Volatile anesthetic actions on the GABAA receptors: contrasting effects of alpha 1(S270) and beta 2(N265) point mutations.

Previous studies have suggested that two specific amino acid residues in transmembrane segments 2 and 3 of the GABA(A) receptor alpha 2 subunit, Ser270 and Ala291, are critical for the enhancement of GABA(A) receptor function by inhaled anesthetics. The aim of this study was to determine the effects of amino acid substitutions in alpha 1 beta 2 gamma 2s GABA(A) receptors at alpha 1(S270) and at the homologous beta 2(N265) on receptor gating and anesthetic potentiation of GABA-induced responses.
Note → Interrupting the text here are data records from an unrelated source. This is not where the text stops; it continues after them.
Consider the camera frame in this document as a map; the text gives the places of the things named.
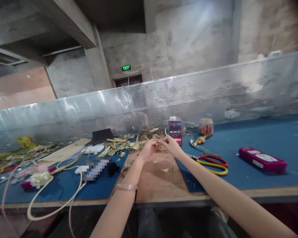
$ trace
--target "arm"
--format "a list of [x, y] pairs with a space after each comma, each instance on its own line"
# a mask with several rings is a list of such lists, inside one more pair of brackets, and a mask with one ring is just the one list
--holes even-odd
[[298, 237], [245, 193], [198, 165], [170, 136], [158, 141], [194, 175], [208, 195], [251, 237]]
[[[149, 159], [156, 141], [146, 143], [131, 169], [121, 183], [137, 185], [142, 166]], [[135, 190], [116, 189], [100, 219], [98, 220], [90, 238], [121, 237], [135, 199]]]

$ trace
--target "blue work surface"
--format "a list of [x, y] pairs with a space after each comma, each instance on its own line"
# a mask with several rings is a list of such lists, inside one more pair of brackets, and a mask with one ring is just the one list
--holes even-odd
[[[117, 166], [120, 167], [120, 171], [123, 170], [123, 165], [126, 161], [127, 156], [129, 155], [129, 151], [125, 150], [125, 153], [125, 157], [123, 157], [118, 163], [116, 163], [116, 161], [118, 160], [119, 156], [114, 155], [112, 157], [112, 162], [115, 162]], [[86, 165], [87, 156], [88, 154], [83, 155], [72, 166]], [[91, 154], [89, 160], [91, 161], [91, 159], [95, 159], [96, 157], [97, 155]], [[60, 167], [66, 165], [68, 162], [69, 160], [64, 161], [60, 165]], [[50, 182], [50, 184], [47, 185], [45, 189], [43, 189], [43, 191], [39, 194], [35, 202], [68, 201], [74, 195], [79, 186], [80, 174], [75, 174], [75, 169], [65, 170], [55, 174], [53, 181]], [[102, 176], [96, 183], [87, 184], [77, 194], [75, 200], [94, 200], [108, 198], [119, 176], [119, 173], [114, 173], [114, 175], [111, 178], [104, 178], [104, 176]], [[6, 183], [0, 185], [0, 203], [2, 200], [3, 190], [5, 186]], [[37, 192], [38, 189], [36, 188], [23, 191], [20, 184], [9, 185], [5, 203], [29, 203]]]
[[[182, 149], [191, 155], [202, 152], [190, 146], [193, 136], [183, 138]], [[202, 147], [221, 156], [228, 163], [228, 174], [221, 176], [238, 189], [298, 186], [298, 117], [285, 115], [255, 120], [216, 124], [214, 135]], [[239, 158], [241, 147], [253, 147], [288, 162], [284, 174], [265, 172], [256, 165]], [[194, 176], [177, 160], [190, 192], [205, 191]]]

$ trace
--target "hand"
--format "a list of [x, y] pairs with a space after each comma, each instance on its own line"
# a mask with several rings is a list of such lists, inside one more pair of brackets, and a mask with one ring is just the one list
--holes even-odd
[[151, 139], [150, 141], [148, 141], [145, 144], [144, 148], [142, 149], [138, 157], [142, 158], [144, 162], [146, 162], [150, 158], [152, 152], [155, 150], [156, 144], [157, 144], [157, 140], [155, 139]]
[[166, 135], [166, 137], [164, 137], [162, 140], [158, 140], [157, 142], [158, 144], [163, 145], [175, 158], [178, 158], [184, 154], [179, 144], [169, 135]]

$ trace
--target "perforated metal sheet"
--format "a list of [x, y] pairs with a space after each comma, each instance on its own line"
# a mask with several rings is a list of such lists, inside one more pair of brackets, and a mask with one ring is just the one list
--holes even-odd
[[235, 120], [298, 110], [298, 52], [0, 110], [0, 149], [23, 135], [74, 141], [104, 128], [119, 135], [163, 126], [174, 115], [187, 125], [206, 116], [221, 122], [228, 110], [239, 113]]

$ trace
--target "exit sign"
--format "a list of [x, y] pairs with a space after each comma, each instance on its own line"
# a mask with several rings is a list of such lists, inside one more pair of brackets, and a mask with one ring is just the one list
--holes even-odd
[[122, 71], [131, 70], [131, 65], [122, 66]]

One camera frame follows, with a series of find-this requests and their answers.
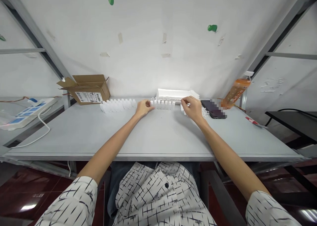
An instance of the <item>white wall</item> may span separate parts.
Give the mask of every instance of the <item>white wall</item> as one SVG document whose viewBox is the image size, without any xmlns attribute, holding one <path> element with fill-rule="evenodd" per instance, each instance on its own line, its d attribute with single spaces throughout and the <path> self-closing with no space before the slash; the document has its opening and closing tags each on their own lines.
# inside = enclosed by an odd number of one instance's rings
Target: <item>white wall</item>
<svg viewBox="0 0 317 226">
<path fill-rule="evenodd" d="M 70 74 L 110 76 L 112 96 L 167 88 L 223 97 L 296 0 L 21 1 Z"/>
<path fill-rule="evenodd" d="M 0 49 L 34 48 L 23 31 L 0 3 Z M 29 58 L 24 54 L 0 55 L 0 97 L 56 96 L 59 81 L 39 54 Z"/>
<path fill-rule="evenodd" d="M 317 54 L 317 3 L 294 27 L 276 52 Z M 248 89 L 247 111 L 262 124 L 269 117 L 265 111 L 295 108 L 317 111 L 317 60 L 271 57 L 253 79 Z M 280 139 L 292 132 L 276 121 L 270 131 Z"/>
</svg>

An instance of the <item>jeans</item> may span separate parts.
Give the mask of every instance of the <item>jeans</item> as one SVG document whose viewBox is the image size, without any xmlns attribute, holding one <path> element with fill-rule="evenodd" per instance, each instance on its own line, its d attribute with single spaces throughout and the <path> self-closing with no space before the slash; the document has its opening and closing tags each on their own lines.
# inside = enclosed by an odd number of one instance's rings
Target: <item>jeans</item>
<svg viewBox="0 0 317 226">
<path fill-rule="evenodd" d="M 111 218 L 114 218 L 117 214 L 116 207 L 116 195 L 119 190 L 120 181 L 128 173 L 128 171 L 133 167 L 135 162 L 112 162 L 111 163 L 111 180 L 109 188 L 109 201 L 107 205 L 108 214 Z M 159 165 L 160 162 L 138 162 L 149 168 L 155 169 L 156 164 Z M 182 164 L 186 170 L 194 177 L 198 190 L 200 190 L 200 175 L 199 175 L 199 165 L 200 162 L 179 162 Z"/>
</svg>

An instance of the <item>white patterned shirt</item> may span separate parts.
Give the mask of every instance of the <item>white patterned shirt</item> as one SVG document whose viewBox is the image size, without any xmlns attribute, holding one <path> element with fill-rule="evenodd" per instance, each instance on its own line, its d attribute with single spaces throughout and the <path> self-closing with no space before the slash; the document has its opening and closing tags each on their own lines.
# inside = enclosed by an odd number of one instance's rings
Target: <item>white patterned shirt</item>
<svg viewBox="0 0 317 226">
<path fill-rule="evenodd" d="M 87 176 L 73 183 L 44 212 L 37 226 L 91 225 L 97 184 Z M 217 225 L 199 197 L 193 176 L 177 162 L 151 169 L 136 162 L 121 180 L 114 226 Z M 255 191 L 246 209 L 248 225 L 300 225 L 270 195 Z"/>
</svg>

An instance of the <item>bottle cap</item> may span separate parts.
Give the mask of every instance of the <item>bottle cap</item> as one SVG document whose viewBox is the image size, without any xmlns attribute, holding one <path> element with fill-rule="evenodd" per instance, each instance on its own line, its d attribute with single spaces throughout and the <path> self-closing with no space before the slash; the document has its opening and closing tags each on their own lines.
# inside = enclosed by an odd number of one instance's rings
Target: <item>bottle cap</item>
<svg viewBox="0 0 317 226">
<path fill-rule="evenodd" d="M 246 71 L 244 73 L 244 75 L 246 75 L 246 76 L 252 76 L 253 74 L 254 74 L 254 72 L 251 72 L 251 71 Z"/>
</svg>

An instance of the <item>cardboard box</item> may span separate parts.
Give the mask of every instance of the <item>cardboard box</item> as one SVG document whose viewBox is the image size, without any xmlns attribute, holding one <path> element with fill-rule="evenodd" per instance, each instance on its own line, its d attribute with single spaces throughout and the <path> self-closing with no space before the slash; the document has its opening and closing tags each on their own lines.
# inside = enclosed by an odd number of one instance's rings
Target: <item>cardboard box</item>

The wild-type and mutant receptors were transiently expressed in HEK 293 cells and GABA-induced currents were recorded using whole-cell voltage clamp. Potentiation of responses to a submaximal concentration of GABA by the anesthetics halothane and isoflurane was also examined. Some of the point mutations caused shifts in the GABA dose-response curve, indicating that the mutations changed the apparent affinity of the receptor for GABA. In receptors mutated at alpha 1(S270), the GABA EC(50) is inversely correlated with the volume of the residue of 270. On the contrary, there was no clear relationship between the physical properties of the amino acid residue at 265 in the beta 2 subunit and either the GABA EC(50) or anesthetic modulation, although mutations at N265 altered both parameters in a quantitative manner. These data are consistent with the results of previous work using other subunit combinations, in confirming that alpha 1(S270) may be involved in channel gating, and also may be important in anesthetic binding; the role of beta 2(N265) is less clear.